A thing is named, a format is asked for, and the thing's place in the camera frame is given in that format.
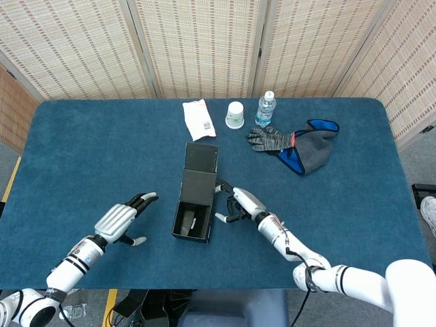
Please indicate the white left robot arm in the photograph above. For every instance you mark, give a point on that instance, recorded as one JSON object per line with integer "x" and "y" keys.
{"x": 73, "y": 265}

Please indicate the white plastic packet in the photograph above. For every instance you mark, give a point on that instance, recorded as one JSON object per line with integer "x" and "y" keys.
{"x": 199, "y": 119}

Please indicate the white shoe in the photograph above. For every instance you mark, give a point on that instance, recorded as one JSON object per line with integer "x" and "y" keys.
{"x": 430, "y": 214}

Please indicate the brown woven screen panel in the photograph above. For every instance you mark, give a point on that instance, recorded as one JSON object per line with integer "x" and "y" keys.
{"x": 15, "y": 109}

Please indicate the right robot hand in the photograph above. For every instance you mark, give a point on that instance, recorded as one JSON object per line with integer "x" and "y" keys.
{"x": 248, "y": 202}

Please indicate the clear water bottle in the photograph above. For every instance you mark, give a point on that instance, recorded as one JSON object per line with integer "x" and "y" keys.
{"x": 265, "y": 112}

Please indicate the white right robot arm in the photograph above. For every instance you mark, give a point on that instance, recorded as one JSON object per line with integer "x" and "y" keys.
{"x": 357, "y": 282}

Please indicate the grey blue-lined beanie hat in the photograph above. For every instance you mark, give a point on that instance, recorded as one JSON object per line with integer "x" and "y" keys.
{"x": 316, "y": 150}

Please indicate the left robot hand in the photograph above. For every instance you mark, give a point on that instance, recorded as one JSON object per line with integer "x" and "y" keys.
{"x": 114, "y": 219}

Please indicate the woven bamboo folding screen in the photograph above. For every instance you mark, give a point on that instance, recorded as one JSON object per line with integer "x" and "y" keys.
{"x": 204, "y": 44}

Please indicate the grey striped knit glove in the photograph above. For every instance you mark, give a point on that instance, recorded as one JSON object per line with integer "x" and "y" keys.
{"x": 272, "y": 141}

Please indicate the white paper cup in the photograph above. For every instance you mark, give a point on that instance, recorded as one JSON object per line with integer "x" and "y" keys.
{"x": 235, "y": 116}

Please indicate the clear plastic floor bottle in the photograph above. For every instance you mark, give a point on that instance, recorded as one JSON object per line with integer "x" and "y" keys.
{"x": 75, "y": 310}

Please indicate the black paper box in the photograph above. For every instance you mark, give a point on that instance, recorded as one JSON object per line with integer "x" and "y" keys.
{"x": 197, "y": 187}

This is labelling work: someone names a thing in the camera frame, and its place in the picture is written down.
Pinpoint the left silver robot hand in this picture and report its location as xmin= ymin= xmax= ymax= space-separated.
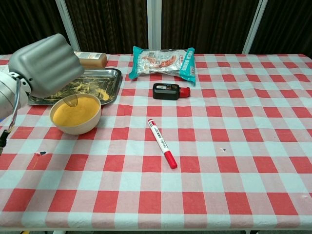
xmin=8 ymin=33 xmax=85 ymax=98

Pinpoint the yellow bowl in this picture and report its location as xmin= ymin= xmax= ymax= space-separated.
xmin=49 ymin=94 xmax=102 ymax=135

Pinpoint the brown liquid plastic bottle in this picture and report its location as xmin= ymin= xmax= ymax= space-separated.
xmin=73 ymin=51 xmax=108 ymax=69

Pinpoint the dark brown curtain panel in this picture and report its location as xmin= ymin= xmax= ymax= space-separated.
xmin=0 ymin=0 xmax=74 ymax=56
xmin=160 ymin=0 xmax=259 ymax=55
xmin=250 ymin=0 xmax=312 ymax=56
xmin=64 ymin=0 xmax=150 ymax=55

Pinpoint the rectangular steel tray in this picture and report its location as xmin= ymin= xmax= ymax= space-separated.
xmin=27 ymin=68 xmax=122 ymax=106

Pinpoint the teal snack bag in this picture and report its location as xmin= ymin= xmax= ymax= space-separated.
xmin=128 ymin=45 xmax=197 ymax=86

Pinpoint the black ink bottle red cap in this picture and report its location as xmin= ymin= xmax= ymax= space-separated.
xmin=152 ymin=82 xmax=191 ymax=101

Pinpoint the red and white marker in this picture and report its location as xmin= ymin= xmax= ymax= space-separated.
xmin=148 ymin=118 xmax=178 ymax=170

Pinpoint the red white checkered tablecloth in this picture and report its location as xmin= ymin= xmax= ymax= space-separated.
xmin=0 ymin=53 xmax=312 ymax=231

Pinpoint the white partition post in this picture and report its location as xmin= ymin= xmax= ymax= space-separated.
xmin=146 ymin=0 xmax=163 ymax=56
xmin=242 ymin=0 xmax=269 ymax=55
xmin=55 ymin=0 xmax=80 ymax=53

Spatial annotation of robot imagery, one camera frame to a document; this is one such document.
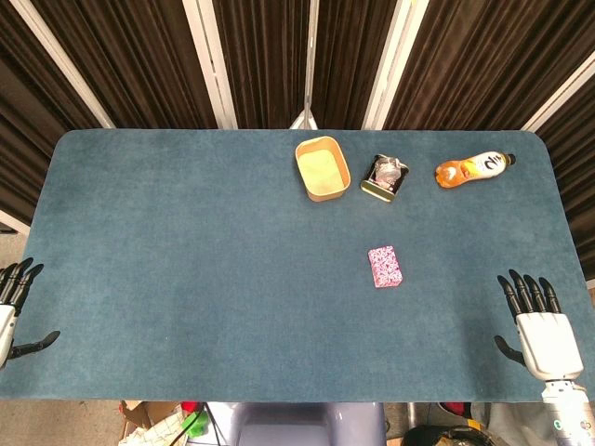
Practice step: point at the green rectangular metal tin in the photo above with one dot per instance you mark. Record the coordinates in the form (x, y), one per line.
(377, 191)

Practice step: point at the brown cardboard box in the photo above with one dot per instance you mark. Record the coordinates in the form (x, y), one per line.
(149, 425)

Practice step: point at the thin white frame post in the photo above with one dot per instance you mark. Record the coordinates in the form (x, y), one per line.
(310, 56)

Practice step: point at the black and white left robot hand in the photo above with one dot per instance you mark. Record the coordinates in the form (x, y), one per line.
(5, 320)

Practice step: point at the orange drink plastic bottle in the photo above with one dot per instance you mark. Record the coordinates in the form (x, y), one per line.
(469, 169)

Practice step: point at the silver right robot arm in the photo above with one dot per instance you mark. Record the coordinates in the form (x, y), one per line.
(569, 413)

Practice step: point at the blue table cloth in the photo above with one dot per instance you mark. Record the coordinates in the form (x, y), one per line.
(186, 279)

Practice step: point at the brown paper food box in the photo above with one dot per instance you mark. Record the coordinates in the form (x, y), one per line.
(323, 169)

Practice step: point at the green plastic object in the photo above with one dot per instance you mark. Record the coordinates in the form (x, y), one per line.
(195, 425)

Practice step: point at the clear round plastic jar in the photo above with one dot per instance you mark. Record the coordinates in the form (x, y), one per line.
(388, 169)

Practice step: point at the pink patterned box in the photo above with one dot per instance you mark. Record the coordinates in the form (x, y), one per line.
(385, 267)

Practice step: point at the grey robot torso base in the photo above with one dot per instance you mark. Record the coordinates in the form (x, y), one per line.
(307, 425)

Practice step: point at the black and yellow bag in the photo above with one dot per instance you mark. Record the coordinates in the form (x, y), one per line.
(441, 436)

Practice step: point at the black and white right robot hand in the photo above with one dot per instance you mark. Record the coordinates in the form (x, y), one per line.
(548, 341)

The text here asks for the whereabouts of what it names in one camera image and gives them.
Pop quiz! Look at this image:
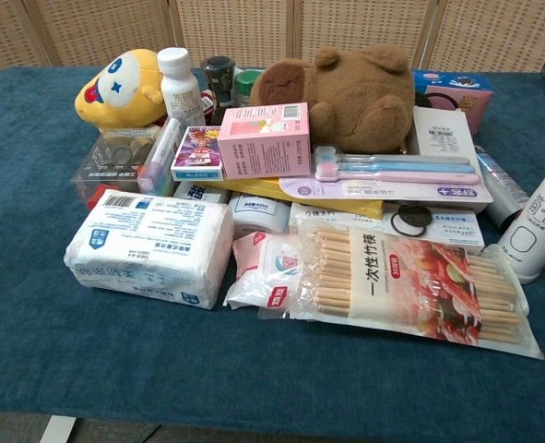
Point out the white tissue pack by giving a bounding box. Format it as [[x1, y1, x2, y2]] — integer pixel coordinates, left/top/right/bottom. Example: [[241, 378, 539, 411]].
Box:
[[63, 188, 235, 311]]

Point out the white pill bottle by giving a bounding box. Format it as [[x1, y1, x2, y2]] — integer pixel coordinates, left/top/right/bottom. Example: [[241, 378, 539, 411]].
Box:
[[156, 47, 207, 129]]

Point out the brown capybara plush toy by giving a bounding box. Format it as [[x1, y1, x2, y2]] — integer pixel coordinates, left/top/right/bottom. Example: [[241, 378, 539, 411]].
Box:
[[249, 44, 416, 155]]

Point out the large white drink bottle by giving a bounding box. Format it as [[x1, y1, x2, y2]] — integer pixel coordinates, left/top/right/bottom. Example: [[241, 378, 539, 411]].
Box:
[[497, 163, 545, 285]]

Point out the silver foil tube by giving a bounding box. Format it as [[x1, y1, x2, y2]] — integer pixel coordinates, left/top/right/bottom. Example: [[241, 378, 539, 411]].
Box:
[[474, 144, 530, 232]]

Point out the red small package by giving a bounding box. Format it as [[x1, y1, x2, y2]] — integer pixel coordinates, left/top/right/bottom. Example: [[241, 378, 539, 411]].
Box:
[[200, 90, 216, 125]]

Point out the teal tablecloth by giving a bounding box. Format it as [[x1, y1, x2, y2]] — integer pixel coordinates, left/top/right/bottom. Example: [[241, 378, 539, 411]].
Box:
[[0, 65, 545, 431]]

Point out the dark glass jar black lid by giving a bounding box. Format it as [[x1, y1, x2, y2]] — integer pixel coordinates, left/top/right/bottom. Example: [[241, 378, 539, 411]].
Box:
[[205, 55, 236, 121]]

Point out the rattan folding screen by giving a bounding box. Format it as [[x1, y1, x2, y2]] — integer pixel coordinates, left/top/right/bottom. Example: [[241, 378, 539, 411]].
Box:
[[0, 0, 545, 84]]

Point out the toothbrush blister pack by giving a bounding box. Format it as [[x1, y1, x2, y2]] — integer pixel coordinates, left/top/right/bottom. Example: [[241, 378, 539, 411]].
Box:
[[278, 145, 494, 209]]

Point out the green lid jar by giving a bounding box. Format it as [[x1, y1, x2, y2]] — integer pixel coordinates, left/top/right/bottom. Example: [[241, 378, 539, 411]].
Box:
[[232, 68, 264, 109]]

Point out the pastel marker pen pack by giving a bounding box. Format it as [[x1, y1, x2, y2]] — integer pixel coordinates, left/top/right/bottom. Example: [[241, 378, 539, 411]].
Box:
[[136, 117, 183, 197]]

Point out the disposable bamboo chopsticks bag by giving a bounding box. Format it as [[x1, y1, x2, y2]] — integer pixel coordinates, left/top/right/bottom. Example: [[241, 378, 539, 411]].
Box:
[[257, 218, 545, 362]]

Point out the yellow flat box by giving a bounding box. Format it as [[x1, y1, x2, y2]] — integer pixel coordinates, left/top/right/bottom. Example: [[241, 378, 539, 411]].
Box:
[[218, 176, 385, 222]]

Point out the white flat box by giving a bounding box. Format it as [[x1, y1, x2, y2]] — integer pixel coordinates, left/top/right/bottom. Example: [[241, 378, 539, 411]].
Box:
[[411, 105, 483, 173]]

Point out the white yogurt carton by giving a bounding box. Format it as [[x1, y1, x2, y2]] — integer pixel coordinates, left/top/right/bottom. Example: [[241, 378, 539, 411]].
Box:
[[172, 180, 231, 206]]

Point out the pink wet wipes pack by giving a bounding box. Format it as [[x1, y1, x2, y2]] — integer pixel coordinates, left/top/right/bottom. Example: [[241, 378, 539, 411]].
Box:
[[222, 231, 303, 311]]

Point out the yellow plush toy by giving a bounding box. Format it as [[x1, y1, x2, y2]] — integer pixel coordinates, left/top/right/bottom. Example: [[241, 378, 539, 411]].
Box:
[[74, 48, 168, 135]]

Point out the clear plastic box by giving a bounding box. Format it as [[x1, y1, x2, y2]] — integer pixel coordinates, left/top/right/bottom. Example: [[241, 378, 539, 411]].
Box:
[[70, 124, 162, 205]]

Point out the white cream jar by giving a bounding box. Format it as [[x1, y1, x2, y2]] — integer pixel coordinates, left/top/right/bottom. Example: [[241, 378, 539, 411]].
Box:
[[228, 191, 293, 241]]

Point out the purple playing card box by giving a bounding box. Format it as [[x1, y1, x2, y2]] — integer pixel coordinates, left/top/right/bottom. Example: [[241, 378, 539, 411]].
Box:
[[170, 126, 226, 183]]

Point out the pink carton box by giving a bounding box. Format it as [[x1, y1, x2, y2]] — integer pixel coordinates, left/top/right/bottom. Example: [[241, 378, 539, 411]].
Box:
[[217, 102, 313, 180]]

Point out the white cookie box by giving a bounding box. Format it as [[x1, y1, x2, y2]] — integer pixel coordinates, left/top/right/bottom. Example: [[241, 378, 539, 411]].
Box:
[[289, 201, 486, 249]]

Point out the red cap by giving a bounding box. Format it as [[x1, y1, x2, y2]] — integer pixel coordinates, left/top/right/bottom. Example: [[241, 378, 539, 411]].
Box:
[[86, 184, 113, 211]]

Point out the blue pink cookie box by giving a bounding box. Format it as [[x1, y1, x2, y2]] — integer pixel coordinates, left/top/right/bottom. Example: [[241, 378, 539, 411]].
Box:
[[411, 69, 494, 138]]
--------------------------------------------------
▶ _Assigned task_:
Apply a filter for "cookie" to the data above, then copy each line that matches.

▶ _Your solution_:
Point out the white cookie box by giving a bounding box. Format it as [[x1, y1, x2, y2]] — integer pixel coordinates, left/top/right/bottom. Example: [[241, 378, 539, 411]].
Point out the blue pink cookie box by giving a bounding box. Format it as [[x1, y1, x2, y2]] — integer pixel coordinates, left/top/right/bottom. Example: [[241, 378, 539, 411]].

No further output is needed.